8:30-9:00 Registration & Welcome
Coffee, tea, and light breakfast
9:00-9:15 Opening Remarks
9:15-10:45 Session 1A: Colonized Women Talk Back
This lesson introduces students to African women who challenged colonial rule. Using a role play activity, participants learn about African women activists from Zimbabwe to Egypt, from the 16th century Kongo Kingdom confrontation with the Portuguese to the apartheid struggle in the 1980s.
Facilitators: Dr. Vanessa Akinyi Oyugi (Howard University) & Dr. Barbara Brown (Boston University)
Session 1B: The ABCs of Teaching about Africa
This workshop will explore and highlight simplified and effective ways for teaching about Africa. Using comparative perspectives teachers will be introduced to themes that will empower them to teach about the continent more creatively and effectively. Participants will also receive free copies of Teach Africa: Taking Africa to the Classroom.
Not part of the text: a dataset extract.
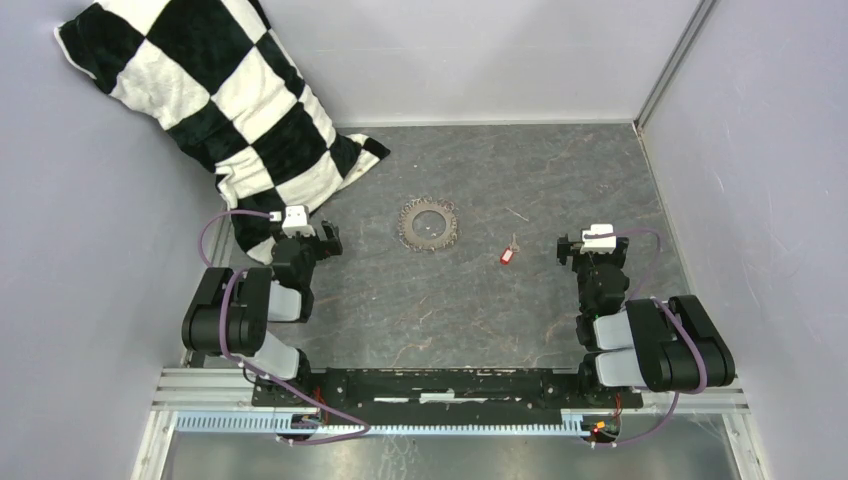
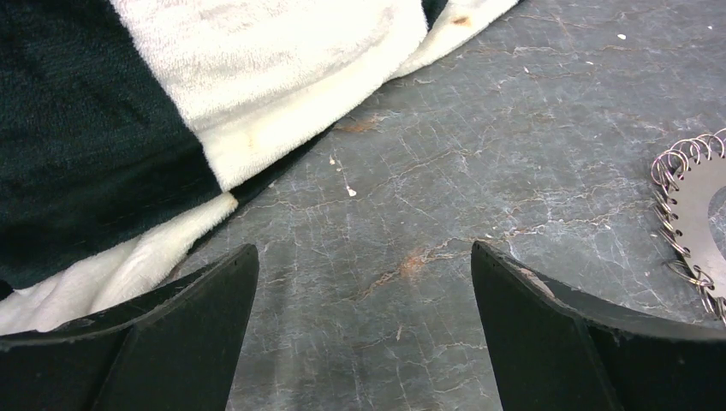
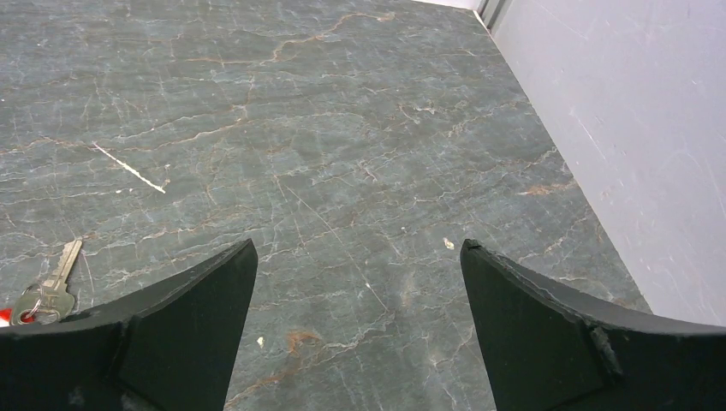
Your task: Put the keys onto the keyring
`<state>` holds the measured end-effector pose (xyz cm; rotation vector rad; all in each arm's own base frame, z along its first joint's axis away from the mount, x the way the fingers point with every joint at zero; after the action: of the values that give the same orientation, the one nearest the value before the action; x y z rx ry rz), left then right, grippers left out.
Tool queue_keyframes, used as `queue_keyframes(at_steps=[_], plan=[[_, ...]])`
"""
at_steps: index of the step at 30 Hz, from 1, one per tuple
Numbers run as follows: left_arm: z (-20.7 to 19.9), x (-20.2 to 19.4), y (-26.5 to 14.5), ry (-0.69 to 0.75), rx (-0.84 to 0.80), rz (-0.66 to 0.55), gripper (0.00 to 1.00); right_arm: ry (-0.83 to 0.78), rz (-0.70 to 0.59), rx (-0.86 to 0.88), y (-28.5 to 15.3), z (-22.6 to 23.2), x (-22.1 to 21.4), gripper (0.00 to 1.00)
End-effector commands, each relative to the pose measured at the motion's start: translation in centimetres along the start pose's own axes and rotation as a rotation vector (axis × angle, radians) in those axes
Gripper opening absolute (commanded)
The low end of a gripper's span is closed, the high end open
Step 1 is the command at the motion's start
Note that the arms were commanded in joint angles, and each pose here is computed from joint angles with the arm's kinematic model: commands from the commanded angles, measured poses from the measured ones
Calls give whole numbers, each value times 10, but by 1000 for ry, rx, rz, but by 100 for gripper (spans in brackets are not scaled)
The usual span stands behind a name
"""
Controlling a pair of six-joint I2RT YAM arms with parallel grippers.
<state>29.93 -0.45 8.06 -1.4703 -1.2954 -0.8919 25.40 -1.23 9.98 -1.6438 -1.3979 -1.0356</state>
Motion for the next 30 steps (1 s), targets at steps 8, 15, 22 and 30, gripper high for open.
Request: queue_keyframes(at_steps=[8, 15, 22, 30], plan=[[-1, 18, 6, 45, -3, -86, 100, -25, 43, -2, -21, 0, -18, 97], [-17, 26, 3, 110, -142, -28, 100, 21, 241, -177, 9, -18, -8, 98], [-39, 63, 15, 156, -204, 279, 100, 432, 214, -59, 50, -3, 56, 98], [-59, 84, 9, 205, -357, 462, 100, 256, 210, 405, 72, 100, 115, 99]])
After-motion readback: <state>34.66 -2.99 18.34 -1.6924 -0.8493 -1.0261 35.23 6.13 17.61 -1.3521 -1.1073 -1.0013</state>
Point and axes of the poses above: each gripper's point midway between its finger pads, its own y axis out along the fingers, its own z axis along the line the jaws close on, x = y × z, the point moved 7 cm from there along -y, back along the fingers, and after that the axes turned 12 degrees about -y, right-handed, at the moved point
Facilitator: Dr. Agnes Ngoma Leslie (University of Florida)
10:45-11:00 Break
11:00-12:30 Session 2A: Problematizing the Mask
This presentation will explore the strategies, challenges, imperatives, pitfalls, and potential rewards of including African masking traditions in the k-12 art curriculum, with implications for masks in general. While not a requirement, it is suggested that participants take the session before attending Session 3A: Approaches to Making and Using Masks.
Facilitator: Dr. Felice Amato (Boston University)
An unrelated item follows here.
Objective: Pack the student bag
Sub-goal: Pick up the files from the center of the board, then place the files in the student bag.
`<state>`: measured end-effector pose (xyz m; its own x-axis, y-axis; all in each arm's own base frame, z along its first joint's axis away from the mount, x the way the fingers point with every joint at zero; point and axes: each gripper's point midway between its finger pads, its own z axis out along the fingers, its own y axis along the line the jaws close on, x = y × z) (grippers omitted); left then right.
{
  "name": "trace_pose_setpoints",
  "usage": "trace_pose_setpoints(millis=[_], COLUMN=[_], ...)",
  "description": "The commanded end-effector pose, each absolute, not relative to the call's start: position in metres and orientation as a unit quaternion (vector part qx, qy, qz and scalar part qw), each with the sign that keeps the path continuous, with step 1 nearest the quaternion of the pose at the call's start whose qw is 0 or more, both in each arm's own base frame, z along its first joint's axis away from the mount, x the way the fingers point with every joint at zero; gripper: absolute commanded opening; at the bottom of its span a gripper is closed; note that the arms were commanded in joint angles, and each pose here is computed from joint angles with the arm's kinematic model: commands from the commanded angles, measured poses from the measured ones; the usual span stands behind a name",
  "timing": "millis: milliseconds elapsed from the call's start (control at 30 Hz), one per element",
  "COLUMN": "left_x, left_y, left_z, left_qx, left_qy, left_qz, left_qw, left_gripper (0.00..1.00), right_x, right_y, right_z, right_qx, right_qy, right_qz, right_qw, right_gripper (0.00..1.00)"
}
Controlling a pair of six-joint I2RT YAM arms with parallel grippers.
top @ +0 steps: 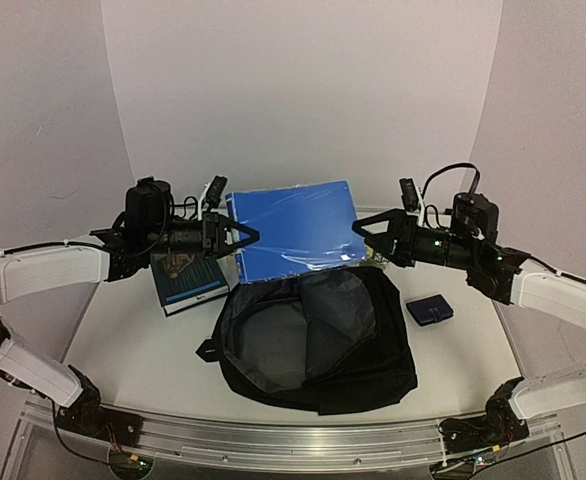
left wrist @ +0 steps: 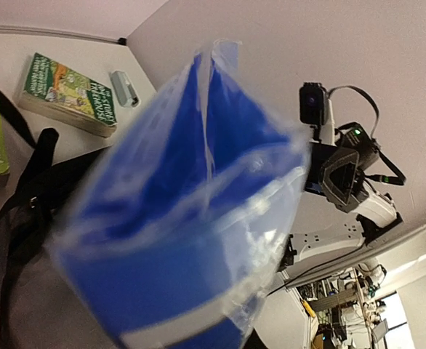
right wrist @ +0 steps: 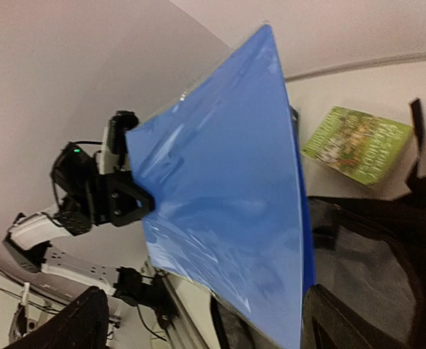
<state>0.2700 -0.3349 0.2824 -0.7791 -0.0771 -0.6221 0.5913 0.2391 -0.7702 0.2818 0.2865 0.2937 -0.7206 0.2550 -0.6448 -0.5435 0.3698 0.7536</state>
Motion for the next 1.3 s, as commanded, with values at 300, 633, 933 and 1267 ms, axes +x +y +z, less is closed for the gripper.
trace_pose_setpoints(millis=[300, 633, 933, 1267], left_x=[0.285, 0.259, 0.239, 0.232], left_y=[-0.285, -0.277, -0.265, -0.274], left_z=[0.248, 0.231, 0.232, 0.205], left_qx=[0.040, 0.029, 0.003, -0.015], left_qy=[0.795, 0.809, 0.819, 0.821], left_qz=[-0.537, -0.548, -0.545, -0.559], left_qw=[0.279, 0.210, 0.180, 0.115], left_gripper=[0.00, 0.00, 0.00, 0.00], right_x=[0.264, 0.268, 0.281, 0.283], right_y=[0.227, 0.255, 0.267, 0.271], right_z=[0.158, 0.115, 0.196, 0.242], right_qx=[-0.026, -0.055, -0.055, -0.046], right_qy=[0.922, 0.943, 0.902, 0.878], right_qz=[0.281, 0.233, 0.285, 0.321], right_qw=[0.264, 0.232, 0.320, 0.351], right_gripper=[0.83, 0.64, 0.04, 0.00])
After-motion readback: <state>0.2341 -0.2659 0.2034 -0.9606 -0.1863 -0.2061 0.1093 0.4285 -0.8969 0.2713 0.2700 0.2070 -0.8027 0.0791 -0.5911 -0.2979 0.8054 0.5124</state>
11:00-12:30 Session 2B: 1619’s Harvest: Stories of Resilience and Resistance
In 1619, the transatlantic world was a changing world; people’s lives were being transformed by forces larger than the individual. This session will focus on examining the lives of people who lived through this transition. Using stories of resilience and resistance, activities will probe the experiences of people who began their lives as free people and analyze how they moved beyond the transitory condition of enslavement.
Facilitator: Roberta Logan Masks (Boston University)
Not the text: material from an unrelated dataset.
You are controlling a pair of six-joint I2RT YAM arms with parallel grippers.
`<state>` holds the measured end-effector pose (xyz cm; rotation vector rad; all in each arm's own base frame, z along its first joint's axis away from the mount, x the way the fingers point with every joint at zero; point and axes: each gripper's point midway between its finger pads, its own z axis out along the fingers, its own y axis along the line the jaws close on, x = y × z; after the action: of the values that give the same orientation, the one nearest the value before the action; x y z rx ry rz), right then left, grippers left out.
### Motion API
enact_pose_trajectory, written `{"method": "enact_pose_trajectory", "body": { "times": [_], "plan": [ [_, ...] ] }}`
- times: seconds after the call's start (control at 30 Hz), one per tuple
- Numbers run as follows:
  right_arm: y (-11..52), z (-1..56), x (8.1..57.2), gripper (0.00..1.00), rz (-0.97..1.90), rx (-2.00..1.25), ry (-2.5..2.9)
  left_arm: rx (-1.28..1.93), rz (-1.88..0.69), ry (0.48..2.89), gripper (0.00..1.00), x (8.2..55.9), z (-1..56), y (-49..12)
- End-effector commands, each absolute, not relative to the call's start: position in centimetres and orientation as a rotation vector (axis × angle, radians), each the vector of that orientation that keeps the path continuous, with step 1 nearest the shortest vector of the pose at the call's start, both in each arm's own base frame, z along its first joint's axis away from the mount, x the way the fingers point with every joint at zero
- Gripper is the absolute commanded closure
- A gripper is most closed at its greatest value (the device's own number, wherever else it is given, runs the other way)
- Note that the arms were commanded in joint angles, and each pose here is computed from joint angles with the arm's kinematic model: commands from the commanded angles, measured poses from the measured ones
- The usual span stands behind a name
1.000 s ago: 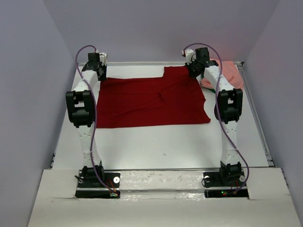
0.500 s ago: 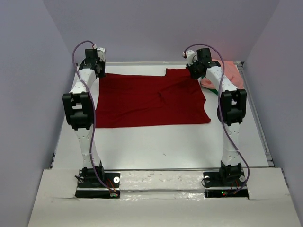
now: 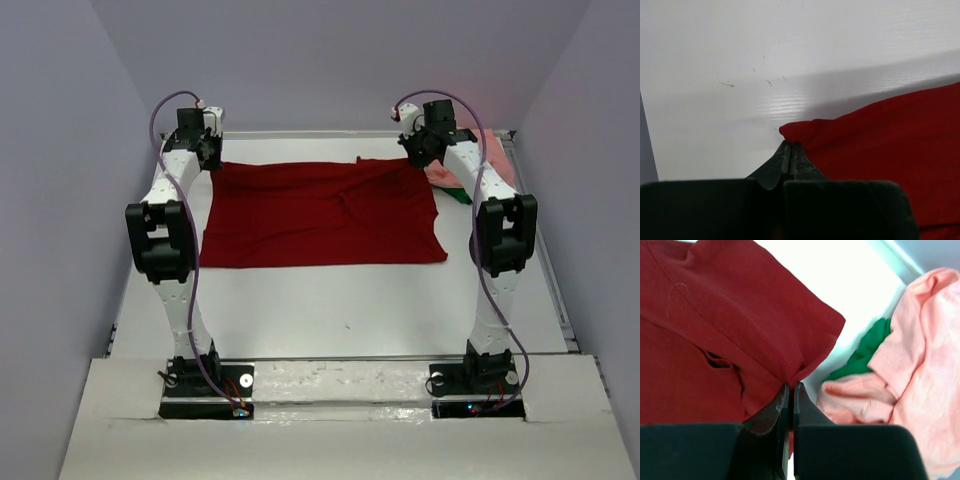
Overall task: Fold and stack the t-shirts
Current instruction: Fold the other side of the tshirt into a rectangle
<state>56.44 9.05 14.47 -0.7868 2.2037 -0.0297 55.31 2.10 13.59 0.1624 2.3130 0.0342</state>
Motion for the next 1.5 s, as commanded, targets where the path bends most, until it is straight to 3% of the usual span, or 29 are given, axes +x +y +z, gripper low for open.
{"method": "enact_pose_trajectory", "body": {
  "times": [0.0, 1.47],
  "plan": [
    [8.2, 19.0, 55.6, 1.0, -0.073, -0.753, 2.123, 0.192, 0.026, 2.248, 1.0, 54.1, 17.2, 1.8],
    [8.7, 14.3, 42.5, 1.0, 0.179, -0.816, 2.409, 0.3, -0.048, 2.334, 1.0, 45.9, 16.6, 0.5]
  ]
}}
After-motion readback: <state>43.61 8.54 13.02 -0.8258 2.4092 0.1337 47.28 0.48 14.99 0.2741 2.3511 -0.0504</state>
12:30-1:30 Lunch & Keynote by Dr. Joyce Hope Scott
1:30-2:50 Session 3A: Approaches to Making and Using Masks
Participants in this session will “think through making,” with the goal to become more comfortable with the tools and techniques of creating cardboard masks. The purpose is to think differently about how to teach masks in the classroom in a way that helps students join in the exuberance and universal appeal of these powerful phenomena without appropriating or decontextualizing. While not a requirement, it is suggested that participants interested in this session also register for Session 2A: Teaching Africa through Art: Problematizing the Mask.
Facilitator: Dr. Felice Amato (Boston University)
Session 3B: Collaborative Learning between U.S. and South African Classrooms
This session provides frameworks and tools from a cross-border collaborative project between U.S. and South African teachers. The two presenters (one in the U.S. and one in Johannesburg, South Africa) will discuss their joint curriculum design that brings together civil rights and apartheid struggles. Facilitators will also discuss the benefits and challenges of cross-border collaborations and ways teachers can adapt similar programs in their contexts. Student voices and student work will be featured to showcase the possibilities of transnational collaborative learning and teaching.
Facilitators: Thomas Thurston, Waltrina Kirland-Mullens & Mary Khuduge (Yale University)
2:50-3:00 Break
3:00-3:30 Musical Performance by youth from Africano in Waltham, MA.
For inquiries regarding the 2019 Teachers’ Workshop, please contact Dr. Elsa Wiehe, ewiehe@bu.edu
Full program description and presenter bios coming soon!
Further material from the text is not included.